I was recently asked to deliver a talk to people in pain and health professionals alike about my experience as a pain clinician and how I work in translating the fancy science into everyday, meaningful and digestible chunks.


If you have ever spent any time with me in a consultation you would know I’m a huge fan of the Lion King, and many Rafiki references have been made. On this particular day however, in this particular context, Rafiki wasn’t going to cut it.

I began searching for an image to depict what I was trying to convey to the broad audience that was tuning in. And then a light bulb moment. The Jungle Book! I can explain pain by using The Jungle Book! I started searching for pictures of the Jungle Book and came across this:


Yes!! This says it all!! Context!! Relationships!! Fear!!!! Perception!!


Disclaimer…if you visit me in clinic you may start hearing of my good friend Bagheera (above panther). How scary is a big black panther to the world….and especially to this tiny human! Immediately my alarm bells start tinging and my posture tightens up a little, my breathing rate increases ever so slightly. And then I “look harder” (sorry can’t help it another Rafiki reference ;) )… I look at how close the young boy is to the black panther. I look at how he is looking at him. He does not appear afraid. I look at the peace in this picture, the sunshine, the stillness…and I think to myself.. maybe there is more to this panther. Maybe, just maybe he isn’t so scary after all. It’s only when you have the time or capacity to hear the context of the story or see deeper into the picture that the perception of Bagheera may change. If we changed the background to be night-time and raining. If we changed the appearance on the boys face, would we default to feeling fear in the presence of Bagheera? Spoiler alert for those of you who haven’t seen the Jungle book…. Did you know that whilst Bagheera may appear big, intimidating and scary, and may even let out a loud fierce roar when he feels necessary, he is actually Mowgli’s mentor and protector. Once upon a baby Mowgli, Bagheera rescued Mowgli and saved him from the evil Shere Khan, raising him with the help of the Akela wolf pack. They took him in and raised him as their own. The relationship between these two is one filled with love and good intention. Could Bagheera be Pain in your story? I guess that is up to your perception of whether you see Bagheera as a DIM (danger in me) or a SIM (safety in me).

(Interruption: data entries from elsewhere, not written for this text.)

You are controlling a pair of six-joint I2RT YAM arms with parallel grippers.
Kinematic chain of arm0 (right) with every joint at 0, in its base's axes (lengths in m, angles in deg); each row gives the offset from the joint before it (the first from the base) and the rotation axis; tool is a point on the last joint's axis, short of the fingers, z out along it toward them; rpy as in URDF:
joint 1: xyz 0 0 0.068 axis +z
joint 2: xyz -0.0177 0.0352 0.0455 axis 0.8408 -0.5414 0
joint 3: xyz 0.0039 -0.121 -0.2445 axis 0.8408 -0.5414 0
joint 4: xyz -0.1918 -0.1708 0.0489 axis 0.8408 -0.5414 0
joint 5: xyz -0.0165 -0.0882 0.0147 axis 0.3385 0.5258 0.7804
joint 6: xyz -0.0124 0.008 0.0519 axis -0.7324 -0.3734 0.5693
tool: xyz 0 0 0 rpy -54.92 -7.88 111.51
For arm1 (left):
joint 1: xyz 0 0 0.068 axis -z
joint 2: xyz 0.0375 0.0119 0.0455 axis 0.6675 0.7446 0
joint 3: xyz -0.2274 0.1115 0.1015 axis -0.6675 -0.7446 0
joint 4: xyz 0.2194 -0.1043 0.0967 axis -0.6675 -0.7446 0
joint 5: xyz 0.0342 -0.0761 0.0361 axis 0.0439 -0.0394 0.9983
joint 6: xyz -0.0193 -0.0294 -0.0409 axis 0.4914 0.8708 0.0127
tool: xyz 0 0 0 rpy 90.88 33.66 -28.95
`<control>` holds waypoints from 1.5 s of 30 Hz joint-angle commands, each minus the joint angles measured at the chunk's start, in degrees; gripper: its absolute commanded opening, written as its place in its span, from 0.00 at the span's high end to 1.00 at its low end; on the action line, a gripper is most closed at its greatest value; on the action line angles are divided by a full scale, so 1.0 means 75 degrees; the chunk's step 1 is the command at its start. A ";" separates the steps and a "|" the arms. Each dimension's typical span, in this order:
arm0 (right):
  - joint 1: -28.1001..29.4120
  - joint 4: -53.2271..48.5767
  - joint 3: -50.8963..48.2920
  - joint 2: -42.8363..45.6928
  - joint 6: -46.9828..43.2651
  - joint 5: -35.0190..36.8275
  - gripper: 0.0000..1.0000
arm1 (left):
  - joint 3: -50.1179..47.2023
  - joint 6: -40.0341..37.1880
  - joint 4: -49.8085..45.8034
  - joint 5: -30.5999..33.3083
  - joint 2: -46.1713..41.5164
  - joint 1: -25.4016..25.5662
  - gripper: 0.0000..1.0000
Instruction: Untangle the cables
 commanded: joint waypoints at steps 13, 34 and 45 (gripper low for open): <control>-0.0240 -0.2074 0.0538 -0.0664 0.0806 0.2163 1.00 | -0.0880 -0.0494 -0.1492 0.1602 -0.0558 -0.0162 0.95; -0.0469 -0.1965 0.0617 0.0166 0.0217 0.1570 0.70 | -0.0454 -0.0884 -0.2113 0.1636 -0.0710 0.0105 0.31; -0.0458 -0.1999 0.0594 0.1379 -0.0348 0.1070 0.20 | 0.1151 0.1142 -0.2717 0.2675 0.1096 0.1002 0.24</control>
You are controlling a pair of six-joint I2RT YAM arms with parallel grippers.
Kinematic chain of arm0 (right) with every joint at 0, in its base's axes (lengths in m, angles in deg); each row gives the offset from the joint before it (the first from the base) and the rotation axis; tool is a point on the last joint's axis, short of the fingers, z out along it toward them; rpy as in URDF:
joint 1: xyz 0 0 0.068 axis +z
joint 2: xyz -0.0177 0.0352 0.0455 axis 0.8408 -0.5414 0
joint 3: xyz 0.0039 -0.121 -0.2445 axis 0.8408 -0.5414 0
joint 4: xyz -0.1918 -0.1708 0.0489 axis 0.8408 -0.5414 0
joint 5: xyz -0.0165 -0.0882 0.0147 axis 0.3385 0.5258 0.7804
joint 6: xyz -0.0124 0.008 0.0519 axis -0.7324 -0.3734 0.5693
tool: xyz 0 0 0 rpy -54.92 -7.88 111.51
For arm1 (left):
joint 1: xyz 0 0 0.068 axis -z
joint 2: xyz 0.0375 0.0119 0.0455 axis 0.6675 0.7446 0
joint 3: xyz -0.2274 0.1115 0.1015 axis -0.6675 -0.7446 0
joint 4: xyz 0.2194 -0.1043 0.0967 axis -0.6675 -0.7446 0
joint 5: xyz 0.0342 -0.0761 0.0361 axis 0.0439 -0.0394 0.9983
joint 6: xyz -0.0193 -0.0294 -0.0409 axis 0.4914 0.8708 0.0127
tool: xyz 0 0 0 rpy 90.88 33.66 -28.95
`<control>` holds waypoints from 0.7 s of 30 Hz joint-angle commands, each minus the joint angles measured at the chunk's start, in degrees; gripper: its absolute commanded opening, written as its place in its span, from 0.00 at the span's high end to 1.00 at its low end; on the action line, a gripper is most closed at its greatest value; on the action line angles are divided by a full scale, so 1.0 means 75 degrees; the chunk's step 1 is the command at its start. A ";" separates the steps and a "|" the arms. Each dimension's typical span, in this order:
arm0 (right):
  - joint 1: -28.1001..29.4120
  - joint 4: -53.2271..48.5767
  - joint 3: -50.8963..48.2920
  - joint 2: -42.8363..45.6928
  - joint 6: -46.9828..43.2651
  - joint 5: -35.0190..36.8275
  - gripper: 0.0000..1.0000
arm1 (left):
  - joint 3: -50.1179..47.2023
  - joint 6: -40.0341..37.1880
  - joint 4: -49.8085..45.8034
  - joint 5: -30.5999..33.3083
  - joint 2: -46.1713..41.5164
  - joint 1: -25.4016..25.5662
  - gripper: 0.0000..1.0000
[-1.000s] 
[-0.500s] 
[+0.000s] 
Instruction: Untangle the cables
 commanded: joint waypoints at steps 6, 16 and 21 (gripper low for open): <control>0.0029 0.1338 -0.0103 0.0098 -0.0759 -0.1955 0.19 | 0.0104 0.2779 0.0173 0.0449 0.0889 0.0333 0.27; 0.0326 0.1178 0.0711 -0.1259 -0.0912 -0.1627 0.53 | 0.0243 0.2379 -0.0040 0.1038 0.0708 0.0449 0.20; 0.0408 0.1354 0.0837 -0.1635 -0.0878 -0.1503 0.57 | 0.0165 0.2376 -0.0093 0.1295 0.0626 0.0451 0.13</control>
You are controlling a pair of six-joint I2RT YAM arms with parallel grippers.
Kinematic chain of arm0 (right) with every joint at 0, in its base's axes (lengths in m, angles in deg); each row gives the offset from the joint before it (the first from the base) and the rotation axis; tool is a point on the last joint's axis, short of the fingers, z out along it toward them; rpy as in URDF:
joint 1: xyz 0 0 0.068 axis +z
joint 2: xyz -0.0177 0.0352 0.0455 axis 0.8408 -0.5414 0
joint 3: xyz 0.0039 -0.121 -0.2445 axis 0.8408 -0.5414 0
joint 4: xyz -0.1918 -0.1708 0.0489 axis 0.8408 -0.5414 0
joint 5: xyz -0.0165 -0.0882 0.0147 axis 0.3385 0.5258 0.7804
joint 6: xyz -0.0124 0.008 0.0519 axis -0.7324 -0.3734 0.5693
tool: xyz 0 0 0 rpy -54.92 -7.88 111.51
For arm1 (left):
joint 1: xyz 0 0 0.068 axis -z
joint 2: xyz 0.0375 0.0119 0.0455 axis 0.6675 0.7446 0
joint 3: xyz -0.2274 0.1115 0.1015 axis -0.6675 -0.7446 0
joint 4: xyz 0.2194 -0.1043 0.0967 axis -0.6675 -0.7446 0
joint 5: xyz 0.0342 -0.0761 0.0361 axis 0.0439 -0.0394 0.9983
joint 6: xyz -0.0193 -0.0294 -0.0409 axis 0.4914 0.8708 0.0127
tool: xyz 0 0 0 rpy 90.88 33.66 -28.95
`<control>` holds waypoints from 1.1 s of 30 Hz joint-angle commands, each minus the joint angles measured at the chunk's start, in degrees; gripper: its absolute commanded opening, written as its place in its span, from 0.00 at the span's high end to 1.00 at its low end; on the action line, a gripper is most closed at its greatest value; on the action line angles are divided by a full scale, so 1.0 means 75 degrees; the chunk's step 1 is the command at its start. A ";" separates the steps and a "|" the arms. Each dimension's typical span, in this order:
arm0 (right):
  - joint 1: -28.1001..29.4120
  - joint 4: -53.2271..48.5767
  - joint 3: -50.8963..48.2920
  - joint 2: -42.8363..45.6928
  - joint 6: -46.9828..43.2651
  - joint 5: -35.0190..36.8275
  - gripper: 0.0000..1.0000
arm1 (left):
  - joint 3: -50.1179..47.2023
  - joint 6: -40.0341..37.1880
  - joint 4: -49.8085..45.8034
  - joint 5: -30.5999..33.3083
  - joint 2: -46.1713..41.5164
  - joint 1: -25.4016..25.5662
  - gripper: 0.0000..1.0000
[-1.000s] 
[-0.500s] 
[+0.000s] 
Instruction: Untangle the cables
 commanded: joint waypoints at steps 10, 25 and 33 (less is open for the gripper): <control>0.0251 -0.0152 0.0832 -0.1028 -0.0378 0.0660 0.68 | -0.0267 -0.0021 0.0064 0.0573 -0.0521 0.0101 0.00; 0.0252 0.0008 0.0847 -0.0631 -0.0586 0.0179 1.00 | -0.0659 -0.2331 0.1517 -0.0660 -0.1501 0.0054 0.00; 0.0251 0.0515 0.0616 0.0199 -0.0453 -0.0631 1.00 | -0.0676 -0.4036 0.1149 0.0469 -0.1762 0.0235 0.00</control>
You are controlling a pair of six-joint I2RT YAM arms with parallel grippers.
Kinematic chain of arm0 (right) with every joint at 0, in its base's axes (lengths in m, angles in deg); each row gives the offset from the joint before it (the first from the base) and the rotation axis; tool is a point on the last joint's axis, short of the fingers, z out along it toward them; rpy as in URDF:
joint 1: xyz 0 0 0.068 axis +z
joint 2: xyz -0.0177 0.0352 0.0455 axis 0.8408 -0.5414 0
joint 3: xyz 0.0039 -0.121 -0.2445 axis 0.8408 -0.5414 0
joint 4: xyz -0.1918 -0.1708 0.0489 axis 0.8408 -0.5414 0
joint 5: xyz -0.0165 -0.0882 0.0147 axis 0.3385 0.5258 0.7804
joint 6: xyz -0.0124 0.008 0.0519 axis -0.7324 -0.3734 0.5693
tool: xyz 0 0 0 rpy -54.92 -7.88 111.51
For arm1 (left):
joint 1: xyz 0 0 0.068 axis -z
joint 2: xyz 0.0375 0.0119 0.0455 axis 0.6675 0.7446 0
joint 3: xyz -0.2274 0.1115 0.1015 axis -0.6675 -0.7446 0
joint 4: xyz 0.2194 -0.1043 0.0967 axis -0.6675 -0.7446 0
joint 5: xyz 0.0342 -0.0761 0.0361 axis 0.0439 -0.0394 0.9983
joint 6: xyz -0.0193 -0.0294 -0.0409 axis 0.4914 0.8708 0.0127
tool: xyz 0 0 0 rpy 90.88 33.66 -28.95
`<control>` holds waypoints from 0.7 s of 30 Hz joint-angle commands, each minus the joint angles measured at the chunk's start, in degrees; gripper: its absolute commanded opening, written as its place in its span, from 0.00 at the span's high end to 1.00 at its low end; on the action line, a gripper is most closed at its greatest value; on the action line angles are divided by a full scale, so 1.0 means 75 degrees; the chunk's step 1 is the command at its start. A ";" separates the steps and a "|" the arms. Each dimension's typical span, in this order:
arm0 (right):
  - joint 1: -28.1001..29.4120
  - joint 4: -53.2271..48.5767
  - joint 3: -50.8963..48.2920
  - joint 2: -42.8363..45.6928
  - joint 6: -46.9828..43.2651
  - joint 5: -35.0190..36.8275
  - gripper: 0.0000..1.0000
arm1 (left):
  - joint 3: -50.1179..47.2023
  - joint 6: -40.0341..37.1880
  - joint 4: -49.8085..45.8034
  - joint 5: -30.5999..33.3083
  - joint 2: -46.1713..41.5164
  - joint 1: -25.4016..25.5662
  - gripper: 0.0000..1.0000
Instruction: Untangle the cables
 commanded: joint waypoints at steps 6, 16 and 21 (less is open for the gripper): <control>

We work under the assumption that pain is a measure of protection and when the balance of the perception of danger outweighs the perception of safety, your protective systems may dial up, one of which may be pain. We have other members of the wolf pack too, that may may shake things up in times of “needed” protection too, like the immune system or the stress-hormone system (adrenaline and cortisol..those old friends!!). I, personally like to think of my pain as Bagheera. This has not happened overnight and for a long time I saw my chronic pain as the wildfire that was started by Mowgli with the torch from the man village, filled with rage, anger and despair, leaving a trail of mass destruction and chaos along the way. I guess it's been one enormous relationship, and so many learnings along the way. First step: I needed to be able to throw the torch into the river, with a helping hand, or a few helping hands, instead of suffocating in the wildfire. And then appreciating its intent and purpose for a period, to be able to offer a different perspective and allow it to teach me something. Something that may be of benefit to self down the road. After fire comes new growth after all. It’s pretty tough turning your pain from wildfire into a Bagheera, and even Bagheera and Mowgli, I’m sure don’t have a perfect relationship. But one thing is for sure. They do need each other to keep each other safe, and for that, and after all of these years, I am deeply grateful for.